Foreign direct investment (FDI) in Chile has set a new historic high, reaching a figure of US$17,758 million in the third quarter of 2012. That’s an increase of 62.7 percent on the US$10,913 million registered in the same period in 2011, according to figures by the Banco Central de Chile.
Furthermore, the central bank’s figures indicated that FDI in Chile had already surpassed the then historic figure of US$17,299 million, set over the entire year of 2011.
Of the total, 49.7 percent, or US$8.829 million, corresponded to investment in utilities, 26.5 percent (US$4,711 million) pertained to equity shares, and 23.8 percent ($US4,218 million) was directed toward debt instruments.
“We have to continue following on the same path that this country is on to maintain this climate of investment,” said Economic Minister Pablo Longueira.
“This historic record is not just a great statistic, it is the result of a huge effort that has produced the highest levels of employment generation, adoption of technology, training all of our citizens,” Longueira said. “This result places Chile as an example for the region; an excellent place to invest, especially in times of international economic instability, and this makes us very proud.”
Matías Mori, Vice Executive President of the Comité de Inversiones Extranjeras, which is responsible for monitoring FDI in Chile, also highlighted Chile’s role as a safe bet in uncertain times.

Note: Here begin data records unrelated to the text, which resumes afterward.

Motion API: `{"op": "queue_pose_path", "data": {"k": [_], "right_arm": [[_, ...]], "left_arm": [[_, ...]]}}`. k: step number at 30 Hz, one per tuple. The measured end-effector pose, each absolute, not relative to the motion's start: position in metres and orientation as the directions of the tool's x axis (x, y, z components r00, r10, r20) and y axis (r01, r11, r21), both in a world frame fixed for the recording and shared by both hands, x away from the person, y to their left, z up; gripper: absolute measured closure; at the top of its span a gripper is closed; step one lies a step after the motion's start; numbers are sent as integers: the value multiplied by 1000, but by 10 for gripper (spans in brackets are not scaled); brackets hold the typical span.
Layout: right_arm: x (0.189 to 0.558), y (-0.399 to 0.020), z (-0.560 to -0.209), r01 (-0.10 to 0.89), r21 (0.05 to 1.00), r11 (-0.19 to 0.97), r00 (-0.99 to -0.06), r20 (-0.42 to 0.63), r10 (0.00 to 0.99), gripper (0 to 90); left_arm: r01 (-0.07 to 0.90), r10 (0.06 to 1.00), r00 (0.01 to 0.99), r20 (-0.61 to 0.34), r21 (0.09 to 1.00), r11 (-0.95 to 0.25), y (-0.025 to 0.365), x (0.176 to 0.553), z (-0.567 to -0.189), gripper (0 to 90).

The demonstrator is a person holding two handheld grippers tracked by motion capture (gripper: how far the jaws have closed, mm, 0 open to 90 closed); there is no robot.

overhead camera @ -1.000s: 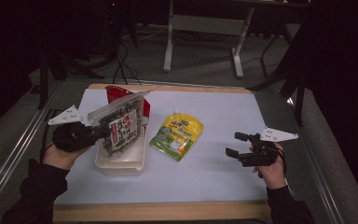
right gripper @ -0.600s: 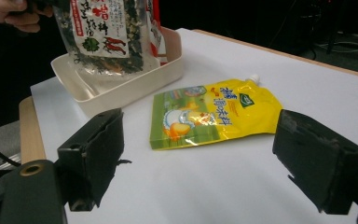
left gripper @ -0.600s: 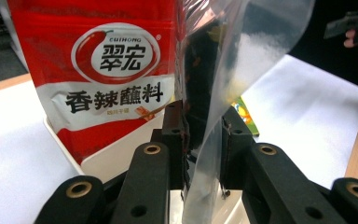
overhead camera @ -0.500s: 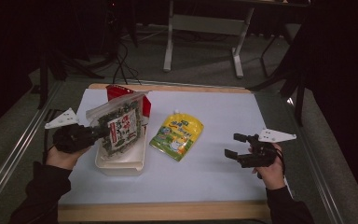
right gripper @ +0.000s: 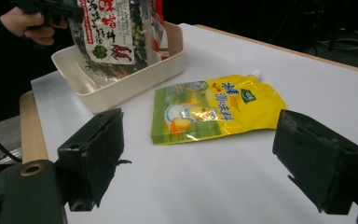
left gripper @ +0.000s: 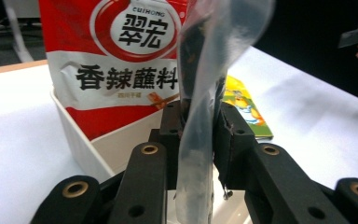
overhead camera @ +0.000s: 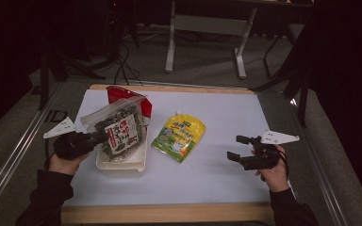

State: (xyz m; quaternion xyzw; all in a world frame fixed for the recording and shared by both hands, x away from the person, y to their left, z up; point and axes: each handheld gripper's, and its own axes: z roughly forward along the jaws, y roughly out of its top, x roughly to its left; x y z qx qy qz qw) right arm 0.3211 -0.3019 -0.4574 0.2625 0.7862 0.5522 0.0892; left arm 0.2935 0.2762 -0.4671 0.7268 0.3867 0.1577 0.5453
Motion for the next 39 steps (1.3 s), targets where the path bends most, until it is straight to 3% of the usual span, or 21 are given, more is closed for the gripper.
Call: {"op": "queue_pose_path", "data": {"k": [4,10,18,24,28,33,39], "right_arm": [[321,-302,-457,314,916,251,-847,151,510,161],[322,-300,-458,311,914,260,-851,146,505,161],[322,-297,-458,299,917,263,-855,135,501,171],[322,-296,-458,274,921,277,-860,106,499,170],[322,-295,-458,261,924,280,-863,93,496,170],[323,-294,-459,288,916,279,-855,115,506,164],[322,-292,-459,301,910,286,-837,108,537,139]], "left_arm": [[377,772,615,-161,920,-109,276,292,-469,707],[367,778,605,-169,926,-84,277,286,-469,537],[334,795,591,-133,938,-91,271,275,-459,403],[335,809,574,-129,938,-88,270,265,-453,191],[334,794,594,-130,938,-97,269,257,-451,95],[306,812,573,-114,948,-83,267,243,-447,26],[273,814,570,-107,960,-65,260,218,-440,24]]}}
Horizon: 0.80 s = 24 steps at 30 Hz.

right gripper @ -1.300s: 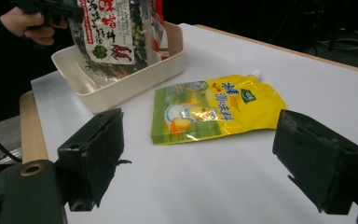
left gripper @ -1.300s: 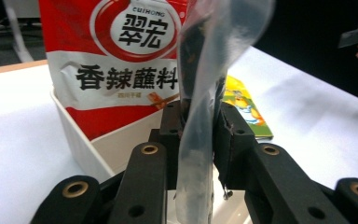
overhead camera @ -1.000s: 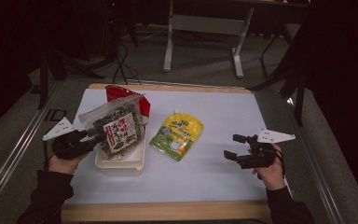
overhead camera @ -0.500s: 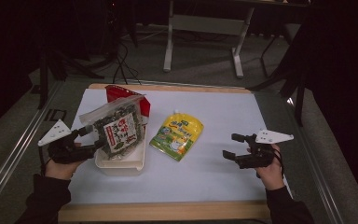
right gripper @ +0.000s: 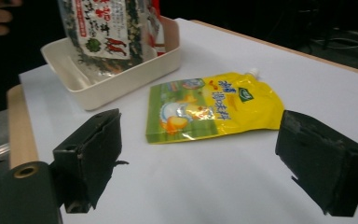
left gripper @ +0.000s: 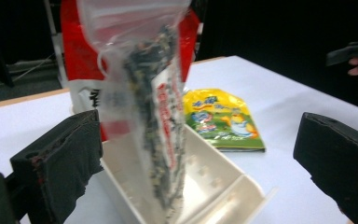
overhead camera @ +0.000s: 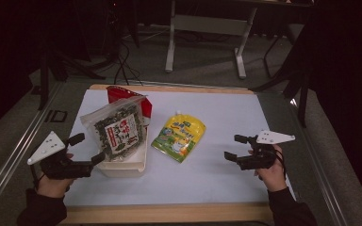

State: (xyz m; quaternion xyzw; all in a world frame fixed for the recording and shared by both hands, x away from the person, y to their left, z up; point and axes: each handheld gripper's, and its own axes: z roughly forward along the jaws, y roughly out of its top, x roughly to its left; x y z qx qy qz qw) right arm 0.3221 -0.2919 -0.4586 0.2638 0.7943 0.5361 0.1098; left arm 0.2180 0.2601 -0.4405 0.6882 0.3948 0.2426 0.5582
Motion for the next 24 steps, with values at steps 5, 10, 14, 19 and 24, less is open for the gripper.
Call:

“The flow of capital that is entering this country and the high percentage of reinvestment in utilities are clear demonstrations of the confidence that exists of the direction of our economy, even in times of crisis,” said Mori.
Chile is regarded as the easiest country to do business with in South America, according to major international rating agencies such as Moody’s and the World Bank, while Standard & Poor’s awarded Chile an A+ for investment in May 2012.